The initial configuration in the script includes the name of the S3 bucket to use in input and output, the location of the input file in the bucket, the output path for the results, the project ID to use to get custom output from Bedrock Data Automation, and the blueprint fields to show in output.

I run the script passing the name of the input file. In output, I see the information extracted by Bedrock Data Automation. The US-Driver-License is a match and the name and dates in the driver’s license are printed in output.

python bda-ga.py bda-drivers-license.jpeg

Invoking Bedrock Data Automation for 'bda-drivers-license.jpeg'................ Success

Asset ID: 0

- Standard output
Semantic modality: DOCUMENT
Number of pages: 1
- Page 0
NEW JERSEY

Motor Vehicle
 Commission

AUTO DRIVER LICENSE

Could DL M6454 64774 51685                      CLASS D
        DOB 01-01-1968
ISS 03-19-2019          EXP     01-01-2023
        MONTOYA RENEE MARIA 321 GOTHAM AVENUE TRENTON, NJ 08666 OF
        END NONE
        RESTR NONE
        SEX F HGT 5'-08" EYES HZL               ORGAN DONOR
        CM ST201907800000019 CHG                11.00

[SIGNATURE]



- Custom output
Matched blueprint: US-Driver-License-copy  Confidence: 1
Document class: US-drivers-licenses

- Fields
FIRST_NAME: RENEE  Confidence: 0.859375
MIDDLE_NAME: MARIA  Confidence: 0.83203125
LAST_NAME: MONTOYA  Confidence: 0.875
DATE_OF_BIRTH: 1968-01-01  Confidence: 0.890625
DATE_OF_ISSUE: 2019-03-19  Confidence: 0.79296875
EXPIRATION_DATE: 2023-01-01  Confidence: 0.93359375

As expected, I see in output the information I selected from the blueprint associated with the Bedrock Data Automation project.

Similarly, I run the same script on a video file from my colleague Mike Chambers. To keep the output small, I don’t print the full audio transcript or the text displayed in the video.

python bda.py mike-video.mp4
Invoking Bedrock Data Automation for 'mike-video.mp4'.......................................................................................................................................................................................................................................................................... Success

Asset ID: 0

- Standard output
Semantic modality: VIDEO
Duration: 810476 ms
Summary: In this comprehensive demonstration, a technical expert explores the capabilities and limitations of Large Language Models (LLMs) while showcasing a practical application using AWS services. He begins by addressing a common misconception about LLMs, explaining that while they possess general world knowledge from their training data, they lack current, real-time information unless connected to external data sources.
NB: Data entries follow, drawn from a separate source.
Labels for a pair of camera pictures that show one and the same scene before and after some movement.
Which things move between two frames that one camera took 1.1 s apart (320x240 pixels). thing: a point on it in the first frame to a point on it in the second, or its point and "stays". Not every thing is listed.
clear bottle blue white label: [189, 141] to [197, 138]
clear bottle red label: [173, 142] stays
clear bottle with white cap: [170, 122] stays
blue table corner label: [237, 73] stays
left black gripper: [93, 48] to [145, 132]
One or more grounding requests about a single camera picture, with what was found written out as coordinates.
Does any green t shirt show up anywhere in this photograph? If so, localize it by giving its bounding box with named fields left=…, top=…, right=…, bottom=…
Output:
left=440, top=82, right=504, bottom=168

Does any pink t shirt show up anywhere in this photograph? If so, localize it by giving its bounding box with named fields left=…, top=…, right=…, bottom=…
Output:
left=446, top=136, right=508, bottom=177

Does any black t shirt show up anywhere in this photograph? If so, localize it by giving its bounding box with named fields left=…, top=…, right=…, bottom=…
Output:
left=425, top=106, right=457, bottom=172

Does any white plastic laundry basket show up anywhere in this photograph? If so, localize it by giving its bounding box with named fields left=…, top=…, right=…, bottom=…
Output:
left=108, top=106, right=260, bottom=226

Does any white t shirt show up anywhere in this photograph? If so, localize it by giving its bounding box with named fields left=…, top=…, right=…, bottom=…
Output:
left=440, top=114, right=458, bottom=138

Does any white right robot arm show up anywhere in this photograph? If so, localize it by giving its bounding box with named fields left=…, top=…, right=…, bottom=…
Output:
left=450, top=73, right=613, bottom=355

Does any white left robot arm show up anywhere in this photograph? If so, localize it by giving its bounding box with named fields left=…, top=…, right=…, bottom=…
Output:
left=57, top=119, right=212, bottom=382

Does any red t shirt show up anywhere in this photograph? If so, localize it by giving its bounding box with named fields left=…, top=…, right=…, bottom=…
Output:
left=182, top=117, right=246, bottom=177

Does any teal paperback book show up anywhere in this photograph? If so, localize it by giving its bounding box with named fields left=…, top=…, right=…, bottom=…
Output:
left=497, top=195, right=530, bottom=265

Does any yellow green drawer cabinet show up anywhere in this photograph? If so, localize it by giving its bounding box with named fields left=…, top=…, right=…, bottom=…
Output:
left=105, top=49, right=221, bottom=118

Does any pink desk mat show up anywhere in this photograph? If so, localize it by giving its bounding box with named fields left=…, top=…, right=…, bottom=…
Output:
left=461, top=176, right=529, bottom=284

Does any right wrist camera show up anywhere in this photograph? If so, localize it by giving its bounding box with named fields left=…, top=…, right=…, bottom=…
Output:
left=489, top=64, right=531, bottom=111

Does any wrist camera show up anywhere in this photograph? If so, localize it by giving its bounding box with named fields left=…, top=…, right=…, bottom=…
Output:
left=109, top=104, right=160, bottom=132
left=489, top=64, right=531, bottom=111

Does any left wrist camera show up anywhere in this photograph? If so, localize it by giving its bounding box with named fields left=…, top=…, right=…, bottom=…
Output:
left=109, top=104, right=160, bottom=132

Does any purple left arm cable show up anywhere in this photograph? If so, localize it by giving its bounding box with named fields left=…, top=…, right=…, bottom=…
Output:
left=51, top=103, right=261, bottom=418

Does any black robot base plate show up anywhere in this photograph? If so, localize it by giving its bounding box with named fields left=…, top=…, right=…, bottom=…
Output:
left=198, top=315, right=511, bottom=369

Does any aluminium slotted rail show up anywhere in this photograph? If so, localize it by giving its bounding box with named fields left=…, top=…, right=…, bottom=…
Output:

To illustrate this concept, he demonstrates an "Outfit Planner" application that provides clothing recommendations based on location and weather conditions. Using Brisbane, Australia as an example, the application combines LLM capabilities with real-time weather data to suggest appropriate attire like lightweight linen shirts, shorts, and hats for the tropical climate.

The demonstration then shifts to the Amazon Bedrock platform, which enables users to build and scale generative AI applications using foundation models. The speaker showcases the "OutfitAssistantAgent," explaining how it accesses real-time weather data to make informed clothing recommendations. Through the platform's "Show Trace" feature, he reveals the agent's decision-making process and how it retrieves and processes location and weather information.

The technical implementation details are explored as the speaker configures the OutfitAssistant using Amazon Bedrock. The agent's workflow is designed to be fully serverless and managed within the Amazon Bedrock service.

Further diving into the technical aspects, the presentation covers the AWS Lambda console integration, showing how to create action group functions that connect to external services like the OpenWeatherMap API. The speaker emphasizes that LLMs become truly useful when connected to tools providing relevant data sources, whether databases, text files, or external APIs.

The presentation concludes with the speaker encouraging viewers to explore more AWS developer content and engage with the channel through likes and subscriptions, reinforcing the practical value of combining LLMs with external data sources for creating powerful, context-aware applications.
Statistics:
- Speaket count: 1
- Chapter count: 6
- Shot count: 48
Chapter 0 00:00:00:00-00:01:32:01 (92025 ms)
- Chapter summary: A man with a beard and glasses, wearing a gray hooded sweatshirt with various logos and text, is sitting at a desk in front of a colorful background. He discusses the frequent release of new large language models (LLMs) and how people often test these models by asking questions like "Who won the World Series?" The man explains that LLMs are trained on general data from the internet, so they may have information about past events but not current ones. He then poses the question of what he wants from an LLM, stating that he desires general world knowledge, such as understanding basic concepts like "up is up" and "down is down," but does not need specific factual knowledge. The man suggests that he can attach other systems to the LLM to access current factual data relevant to his needs. He emphasizes the importance of having general world knowledge and the ability to use tools and be linked into agentic workflows, which he refers to as "agentic workflows." The man encourages the audience to add this term to their spell checkers, as it will likely become commonly used.
Chapter 1 00:01:32:01-00:03:38:18 (126560 ms)
- Chapter summary: The video showcases a man with a beard and glasses demonstrating an "Outfit Planner" application on his laptop. The application allows users to input their location, such as Brisbane, Australia, and receive recommendations for appropriate outfits based on the weather conditions. The man explains that the application generates these recommendations using large language models, which can sometimes provide inaccurate or hallucinated information since they lack direct access to real-world data sources.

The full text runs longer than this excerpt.